On June 7th, 1998, James Byrd Jr., a Black 49-year-old father of three, had left a friend’s anniversary party and was walking home, when three white supremacists picked him up. They drove to an isolated road where Mr. Byrd was tortured and brutally murdered, a tragedy that shocked the country. The Byrd family committed themselves to fighting hate with love after they lost James, and started the Byrd Foundation for Racial Healing.
Just a few months later, on October 7th, 1998. Matthew Shepard, a 21-year-old student at the University of Wyoming, was brutally attacked and tied to a fence in a field outside of Laramie, Wyoming and left to die.

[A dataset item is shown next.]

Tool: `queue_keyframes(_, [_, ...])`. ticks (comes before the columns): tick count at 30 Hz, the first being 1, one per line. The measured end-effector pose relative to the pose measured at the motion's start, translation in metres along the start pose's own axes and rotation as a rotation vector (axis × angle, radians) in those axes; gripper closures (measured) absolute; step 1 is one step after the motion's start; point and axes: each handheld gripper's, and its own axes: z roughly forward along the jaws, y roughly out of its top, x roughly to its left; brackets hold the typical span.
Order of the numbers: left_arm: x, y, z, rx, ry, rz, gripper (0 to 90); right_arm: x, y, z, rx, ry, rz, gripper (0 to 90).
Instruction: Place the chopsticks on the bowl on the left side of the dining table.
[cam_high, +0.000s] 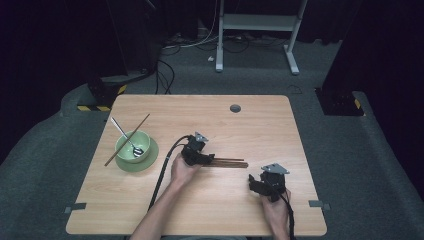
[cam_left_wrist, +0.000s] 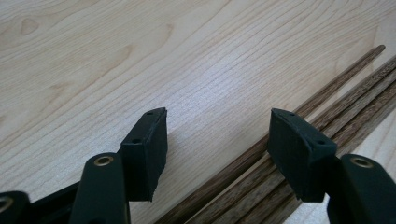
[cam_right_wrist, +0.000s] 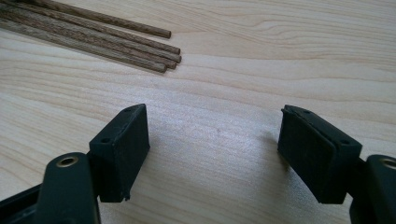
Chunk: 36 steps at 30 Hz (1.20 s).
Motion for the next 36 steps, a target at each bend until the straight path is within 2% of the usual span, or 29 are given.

In the aftermath of Matt’s death, his parents, Judy and Dennis Shepard, started the Matthew Shepard Foundation and, in sharing Matt’s story, have highlighted the importance of standing up for the LGBT community.
“The Lawyers’ Committee for Civil Rights Under Law recognizes the tireless advocacy of the Byrd and Shepard families to fighting bigotry and improving our country’s response to hate crimes,” said Arusha Gordon, associate director, James Byrd Jr. Center to Stop Hate at the Lawyers’ Committee for Civil Rights Under Law. “This critical work continues today. We encourage individuals or communities targeted for bigotry to reach out and report hateful activity at 844-9-NoHate.”
In 2009, President Barack Obama signed the Matthew Shepard and James Byrd, Jr. Hate Crimes Prevention Act, strengthening the legal tools available to prosecutors to bring assailants to justice. The Shepard-Byrd Hate Crimes Prevention Act was an important step in recognizing the nature of hate crimes in our country. However, crimes motivated by perceived gender, race, sexual orientation and disability continue to exist in the United States and the critical work fighting hate continues.